Thursday, January 27, 2011

So, where are we?

WE have read Genesis, chapters 1,2 and 3, Psalm 23, and "Eve's Apology", and submitted a summary of Eve's Apology poem USING QUOTES from the poem. Most have submitted this by my drop box, so if you haven't, do it!

We have taken two quizzes on QUIA, one on Animal Farm's 1st two chapters, and 3,4,and 5 will be next week.

The other quiz was on Subject Verb Agreement, Writers and Comp book page 3.

:)
Don't forget to study your vocabulary for SAT/ACT tests coming up!

THE BIG OPPOSITES! Unit linking end of Renaissance with Restoration

Units 4 & 7: Opposing Views and the Freedom to Express Them in England

English 4 Honors

Ms. Lynch

Transition from the Renaissance to the Civil War and Restoration, Enlightenment

The Sacred and the Secular P. 405, Introduction

Metaphysical Poets (especially John Donne with excerpts of “Wit”

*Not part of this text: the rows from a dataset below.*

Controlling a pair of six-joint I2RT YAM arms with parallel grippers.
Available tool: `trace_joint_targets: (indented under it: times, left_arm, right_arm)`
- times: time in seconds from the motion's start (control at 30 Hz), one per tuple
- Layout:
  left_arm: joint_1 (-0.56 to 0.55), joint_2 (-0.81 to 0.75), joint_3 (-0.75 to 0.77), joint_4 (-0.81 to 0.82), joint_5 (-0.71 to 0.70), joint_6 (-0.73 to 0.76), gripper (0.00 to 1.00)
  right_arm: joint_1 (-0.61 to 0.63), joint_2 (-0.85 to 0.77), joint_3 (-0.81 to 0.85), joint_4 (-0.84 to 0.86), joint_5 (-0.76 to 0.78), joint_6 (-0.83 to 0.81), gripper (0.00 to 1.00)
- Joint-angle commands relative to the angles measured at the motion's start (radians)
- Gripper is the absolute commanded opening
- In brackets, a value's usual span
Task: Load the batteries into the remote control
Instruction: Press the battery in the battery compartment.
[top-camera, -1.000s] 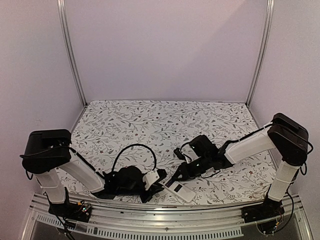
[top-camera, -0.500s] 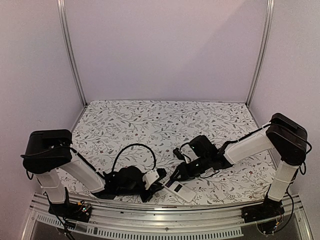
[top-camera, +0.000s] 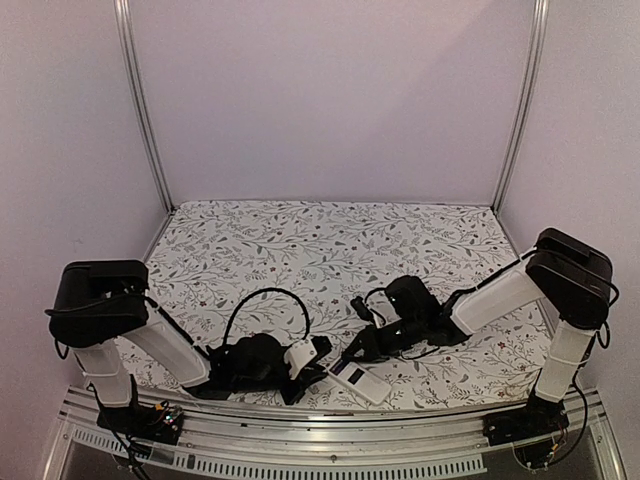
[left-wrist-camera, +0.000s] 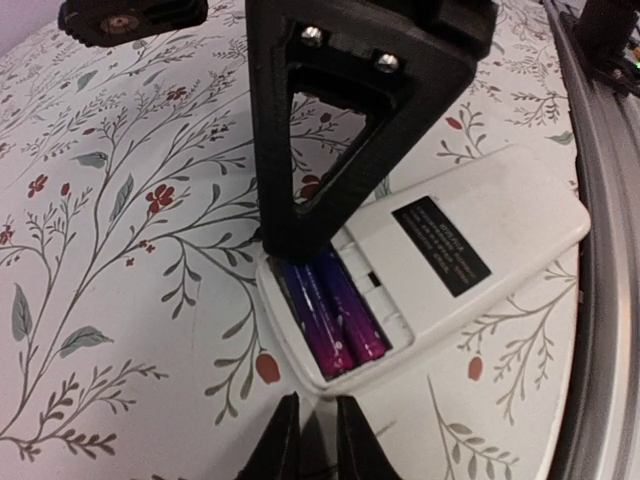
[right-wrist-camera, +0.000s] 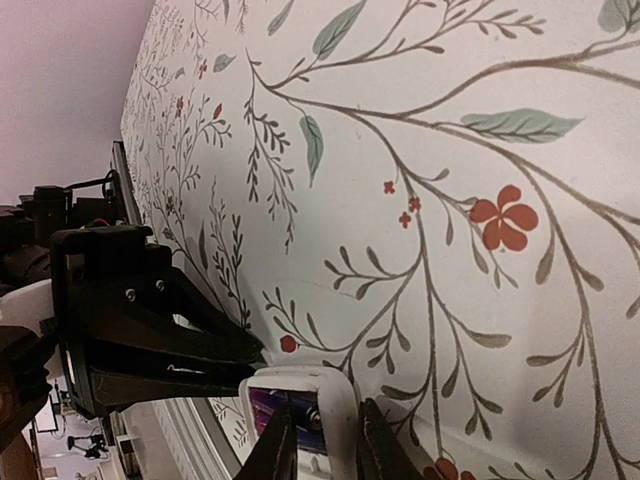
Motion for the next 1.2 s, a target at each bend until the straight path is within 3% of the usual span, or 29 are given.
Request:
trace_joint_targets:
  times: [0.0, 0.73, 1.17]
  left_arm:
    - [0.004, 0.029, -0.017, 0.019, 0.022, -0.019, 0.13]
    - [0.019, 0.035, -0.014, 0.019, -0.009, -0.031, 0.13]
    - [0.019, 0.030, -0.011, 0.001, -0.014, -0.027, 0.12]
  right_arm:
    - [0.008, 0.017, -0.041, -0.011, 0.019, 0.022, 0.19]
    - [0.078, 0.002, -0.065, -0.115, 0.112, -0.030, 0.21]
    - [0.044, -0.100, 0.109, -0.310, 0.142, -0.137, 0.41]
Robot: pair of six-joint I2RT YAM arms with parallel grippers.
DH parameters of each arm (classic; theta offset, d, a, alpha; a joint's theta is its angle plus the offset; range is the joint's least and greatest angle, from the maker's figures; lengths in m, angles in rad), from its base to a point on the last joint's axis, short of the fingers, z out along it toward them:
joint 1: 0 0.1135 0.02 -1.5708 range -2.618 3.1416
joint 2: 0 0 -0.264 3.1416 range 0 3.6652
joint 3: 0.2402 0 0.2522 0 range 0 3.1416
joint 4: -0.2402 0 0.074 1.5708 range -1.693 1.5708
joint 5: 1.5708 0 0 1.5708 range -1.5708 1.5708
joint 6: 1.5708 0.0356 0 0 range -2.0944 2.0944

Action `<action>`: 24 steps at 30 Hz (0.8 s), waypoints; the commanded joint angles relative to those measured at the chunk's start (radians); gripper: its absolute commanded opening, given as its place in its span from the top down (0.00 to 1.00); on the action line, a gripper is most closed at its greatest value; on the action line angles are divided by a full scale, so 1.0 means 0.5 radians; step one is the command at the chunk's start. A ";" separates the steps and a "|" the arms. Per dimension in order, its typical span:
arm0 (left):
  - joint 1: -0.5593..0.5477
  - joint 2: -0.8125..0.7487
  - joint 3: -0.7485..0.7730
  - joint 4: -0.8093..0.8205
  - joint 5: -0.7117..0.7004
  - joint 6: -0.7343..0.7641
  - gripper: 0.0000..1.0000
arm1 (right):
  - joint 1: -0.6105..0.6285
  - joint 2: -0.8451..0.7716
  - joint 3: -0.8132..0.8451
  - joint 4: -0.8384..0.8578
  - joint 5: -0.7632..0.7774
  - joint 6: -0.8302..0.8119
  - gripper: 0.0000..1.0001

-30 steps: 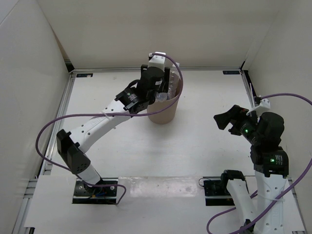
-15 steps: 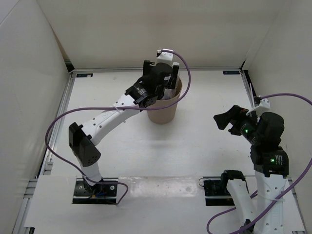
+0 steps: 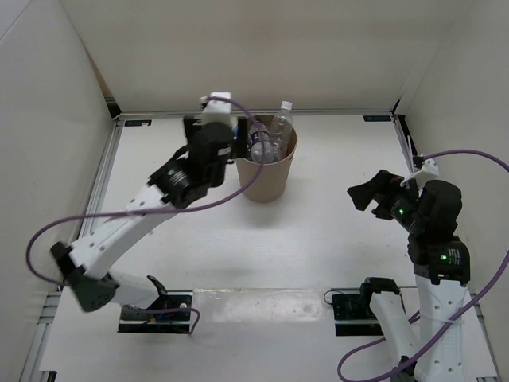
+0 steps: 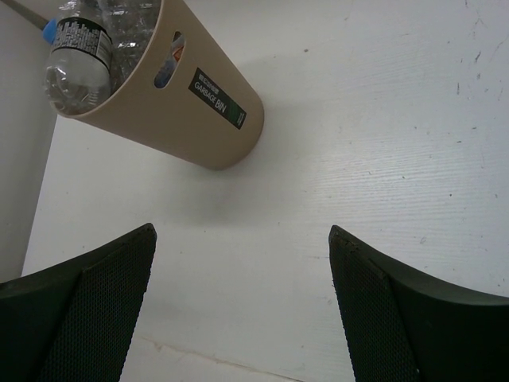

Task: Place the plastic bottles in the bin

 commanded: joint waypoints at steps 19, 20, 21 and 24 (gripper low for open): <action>0.198 -1.407 -1.439 -0.361 -0.380 -0.666 0.00 | -0.021 0.038 0.019 -0.052 -0.275 0.080 0.10; 0.204 -1.416 -1.451 -0.352 -0.392 -0.660 0.00 | -0.025 0.031 0.016 -0.048 -0.311 0.068 0.10; 0.204 -1.404 -1.457 -0.349 -0.395 -0.666 0.00 | -0.028 0.019 0.013 -0.042 -0.333 0.062 0.10; 0.207 -1.333 -1.442 -0.398 -0.414 -0.730 0.00 | -0.025 0.007 0.034 -0.051 -0.352 0.059 0.10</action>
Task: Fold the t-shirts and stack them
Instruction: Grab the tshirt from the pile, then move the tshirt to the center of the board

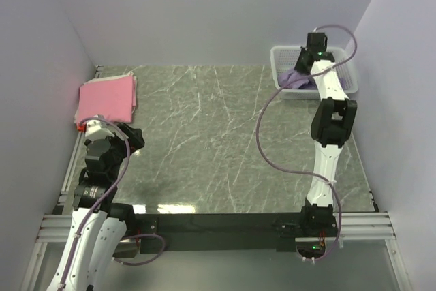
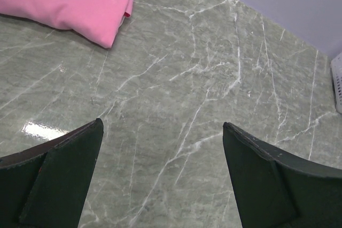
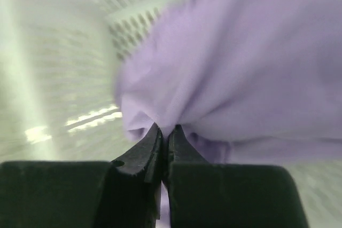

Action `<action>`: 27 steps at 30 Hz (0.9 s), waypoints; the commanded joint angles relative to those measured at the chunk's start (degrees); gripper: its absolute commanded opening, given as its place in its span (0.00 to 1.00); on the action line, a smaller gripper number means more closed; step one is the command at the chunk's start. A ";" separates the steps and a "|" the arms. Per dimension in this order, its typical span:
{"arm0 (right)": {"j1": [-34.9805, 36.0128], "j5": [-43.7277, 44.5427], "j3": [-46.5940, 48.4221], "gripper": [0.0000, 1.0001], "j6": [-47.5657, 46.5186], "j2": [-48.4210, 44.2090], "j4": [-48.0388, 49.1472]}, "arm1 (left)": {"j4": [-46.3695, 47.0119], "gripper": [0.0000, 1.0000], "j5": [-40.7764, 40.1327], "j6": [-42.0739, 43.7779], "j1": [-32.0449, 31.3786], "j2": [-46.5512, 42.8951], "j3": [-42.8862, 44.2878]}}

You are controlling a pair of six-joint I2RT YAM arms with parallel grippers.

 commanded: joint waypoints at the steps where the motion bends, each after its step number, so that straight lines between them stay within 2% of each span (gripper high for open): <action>1: 1.81 2.35 2.53 0.00 -2.70 -17.97 4.03 | 1.66 1.00 1.14 0.88 -0.11 -1.19 0.22; 8: 10.85 -2.65 -0.02 0.00 -3.76 -37.04 3.50 | 2.27 0.99 0.87 1.23 -0.11 -2.25 0.31; 12: 17.36 -11.86 -1.87 0.00 -1.75 -47.49 5.34 | 1.83 0.99 1.31 0.97 -0.11 -2.69 0.39; 18: 24.22 -27.23 -7.05 0.00 7.30 -55.08 13.94 | 1.04 1.00 2.10 0.79 -0.11 -3.30 0.13; 21: 26.07 -30.94 -11.07 0.00 9.77 -56.74 16.84 | 1.04 0.99 2.45 0.79 -0.11 -3.04 0.04; 23: 26.34 -30.78 -15.21 0.00 10.38 -59.19 18.35 | 0.95 0.99 2.72 0.88 -0.11 -2.78 0.04; 24: 26.34 -29.65 -21.23 0.00 10.74 -60.34 18.70 | 1.04 0.99 2.89 0.88 -0.11 -2.43 0.04; 26: 26.25 -21.76 -29.25 0.00 11.35 -64.89 19.49 | 1.04 0.99 3.59 0.97 -0.11 -2.07 -0.04; 27: 26.16 -17.64 -37.47 0.00 13.01 -66.49 19.32 | 1.21 0.99 4.03 0.97 -0.11 -1.64 -0.13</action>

and Cavalier Poets (especially Lovelace, Marvell, Herrick)

p. 420-437

Sermons and Satire

Life and Death

Paradise and Hell (Genesis, King James Bible, Psalm 23 and Milton, Paradise Lost, p. 513)

Puritanism and The Enlightenment

Man and Woman , “Eve’s Apology” , Lanyer (early English feminism!)

Head vs. Heart and Satire(“A Modest Proposal”, Swift)

Predictions of the Future, and “The Future” or “Then and Now”

Beginning of the World, End of the World

Outside text novel readings (By Year’s End, 4 required, presented either in lit circle style or individually from the following):

(Alas Babylon, 1984, Brave New World, Heart of Darkness, Unwind, Lord of the Flies, Feed, Animal Farm)

Visual Literacy:

“Wit” excerpts, used with John Donne

Space Seed” from “Wrath of Khan Star Trek” with Milton’s (Paradise Lost)

ACT /SAT practice in paragraph improvement

Pronoun/Antecedent agreement, lessons 3.2, 9.4, 17.6 in Writers Choice

Review Writing and Composition Text 599-639

UPA: Poetry, Art, and Comment Literary Magazine representing character interviews, editorial poetry, satire, responses to work studied

Senior Research Project : choose a person in your field of study to research fully, or a “Dream Job”. Ask for help in making your selection. Rubrics will follow separately.

Tuesday, January 4, 2011

Othello and Macbeth's different "fatal flaws"

In order to understand "Othello", you have many notes and summaries, footnotes and other glossaries in the text. If you'd like further help, there's always
or no fear Shakespeare (sparknotes cite)
For honors, read Act 3 for homework. We will begin to discuss the "fatal flaw" concept
for your essays. In addition, you should choose a scene to read aloud, as "readers' theater".
Other assignments include p. 402, "A Midsummer Night's Spectacle." Answer question 3 in paragraph form.